▸ **WHAT IS REQUIRED**
Produce an exact copy of the lines below, starting at the first and ending with the line containing "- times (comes".

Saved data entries
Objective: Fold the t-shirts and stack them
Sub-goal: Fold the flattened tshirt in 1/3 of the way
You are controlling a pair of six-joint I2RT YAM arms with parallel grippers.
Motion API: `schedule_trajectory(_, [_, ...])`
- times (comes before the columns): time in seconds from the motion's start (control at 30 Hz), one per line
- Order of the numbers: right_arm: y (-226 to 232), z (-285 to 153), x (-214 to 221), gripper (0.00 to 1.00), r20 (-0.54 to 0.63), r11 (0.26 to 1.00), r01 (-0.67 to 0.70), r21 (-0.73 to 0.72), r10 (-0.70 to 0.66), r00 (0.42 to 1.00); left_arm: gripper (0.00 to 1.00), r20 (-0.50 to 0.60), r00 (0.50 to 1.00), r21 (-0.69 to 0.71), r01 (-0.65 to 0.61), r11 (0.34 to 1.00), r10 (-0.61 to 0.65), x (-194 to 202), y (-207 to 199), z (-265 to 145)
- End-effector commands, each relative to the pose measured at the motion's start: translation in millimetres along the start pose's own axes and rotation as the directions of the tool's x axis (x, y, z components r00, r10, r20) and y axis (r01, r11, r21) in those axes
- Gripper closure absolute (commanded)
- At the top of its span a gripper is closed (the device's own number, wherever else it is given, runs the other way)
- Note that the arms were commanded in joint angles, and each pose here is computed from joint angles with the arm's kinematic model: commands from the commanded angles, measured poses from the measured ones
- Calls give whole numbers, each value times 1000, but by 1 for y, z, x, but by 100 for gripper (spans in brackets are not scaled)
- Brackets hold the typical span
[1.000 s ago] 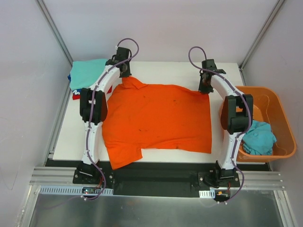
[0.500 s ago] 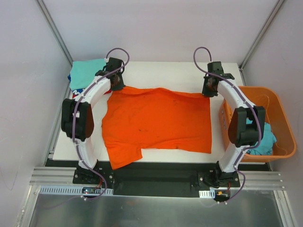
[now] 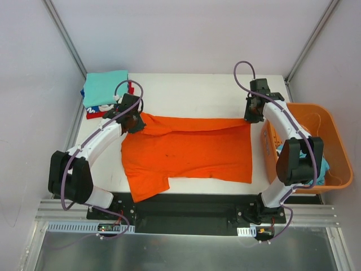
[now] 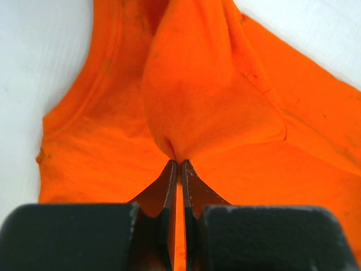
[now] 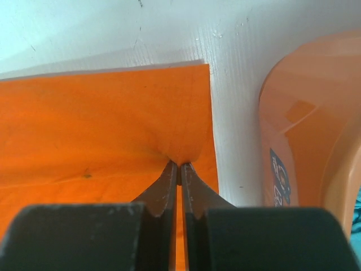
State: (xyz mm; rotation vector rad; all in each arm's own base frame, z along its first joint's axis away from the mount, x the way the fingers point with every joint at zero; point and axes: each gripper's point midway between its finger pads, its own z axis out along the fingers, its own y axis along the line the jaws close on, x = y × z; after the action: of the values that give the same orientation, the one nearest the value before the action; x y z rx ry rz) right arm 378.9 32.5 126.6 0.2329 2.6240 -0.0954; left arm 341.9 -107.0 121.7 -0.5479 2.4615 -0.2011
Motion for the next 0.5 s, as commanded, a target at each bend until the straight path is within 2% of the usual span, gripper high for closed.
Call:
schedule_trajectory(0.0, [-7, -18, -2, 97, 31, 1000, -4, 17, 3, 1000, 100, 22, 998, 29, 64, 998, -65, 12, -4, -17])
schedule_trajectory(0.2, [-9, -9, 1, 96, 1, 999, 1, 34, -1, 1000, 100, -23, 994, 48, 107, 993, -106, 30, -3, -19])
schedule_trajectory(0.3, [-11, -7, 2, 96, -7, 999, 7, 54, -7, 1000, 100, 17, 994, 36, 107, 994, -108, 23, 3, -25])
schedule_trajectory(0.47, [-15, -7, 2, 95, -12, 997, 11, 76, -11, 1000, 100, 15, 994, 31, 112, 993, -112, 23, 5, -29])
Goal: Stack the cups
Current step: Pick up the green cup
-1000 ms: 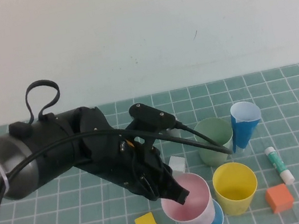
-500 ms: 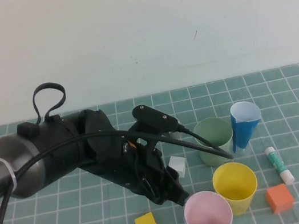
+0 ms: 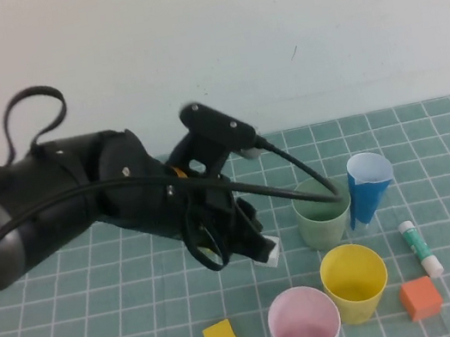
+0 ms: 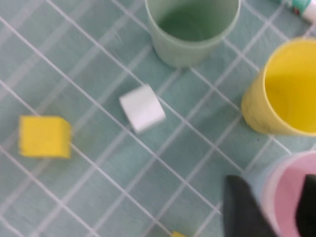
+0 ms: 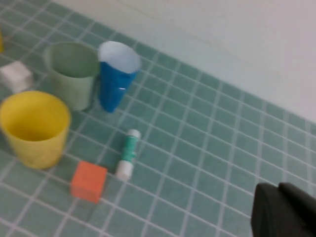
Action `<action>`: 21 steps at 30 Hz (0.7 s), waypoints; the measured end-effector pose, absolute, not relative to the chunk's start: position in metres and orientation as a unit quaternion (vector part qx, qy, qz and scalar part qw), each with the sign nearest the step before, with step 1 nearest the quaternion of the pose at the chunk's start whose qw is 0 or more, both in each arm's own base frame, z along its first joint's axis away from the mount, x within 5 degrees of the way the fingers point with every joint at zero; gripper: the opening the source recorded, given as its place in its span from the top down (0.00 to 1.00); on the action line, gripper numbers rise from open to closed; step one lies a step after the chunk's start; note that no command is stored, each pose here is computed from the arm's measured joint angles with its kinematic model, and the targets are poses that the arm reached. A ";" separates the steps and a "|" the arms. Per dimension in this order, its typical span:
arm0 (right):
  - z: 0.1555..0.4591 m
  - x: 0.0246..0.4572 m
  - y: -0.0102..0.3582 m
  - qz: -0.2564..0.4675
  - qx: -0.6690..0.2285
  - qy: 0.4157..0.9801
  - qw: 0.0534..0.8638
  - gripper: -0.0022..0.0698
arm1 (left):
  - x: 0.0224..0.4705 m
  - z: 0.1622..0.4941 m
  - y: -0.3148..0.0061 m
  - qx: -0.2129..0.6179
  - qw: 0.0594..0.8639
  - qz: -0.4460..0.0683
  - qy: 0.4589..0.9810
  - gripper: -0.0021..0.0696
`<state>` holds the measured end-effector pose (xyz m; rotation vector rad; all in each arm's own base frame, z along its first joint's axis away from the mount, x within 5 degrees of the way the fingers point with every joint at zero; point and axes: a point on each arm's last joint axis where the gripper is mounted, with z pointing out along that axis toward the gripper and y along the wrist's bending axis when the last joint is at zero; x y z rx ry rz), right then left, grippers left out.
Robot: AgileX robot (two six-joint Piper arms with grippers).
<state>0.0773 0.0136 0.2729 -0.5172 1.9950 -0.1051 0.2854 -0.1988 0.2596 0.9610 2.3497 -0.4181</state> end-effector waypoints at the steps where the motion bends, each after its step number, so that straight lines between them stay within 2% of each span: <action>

▸ **WRITTEN ANSWER**
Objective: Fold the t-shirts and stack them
Sub-goal: Fold the flattened tshirt in 1/3 of the way
You are controlling a pair of six-joint I2RT YAM arms with parallel grippers.
Motion API: `schedule_trajectory(_, [_, ...])`
- times (comes before the columns): time in seconds from the motion's start (control at 30 Hz), one per line

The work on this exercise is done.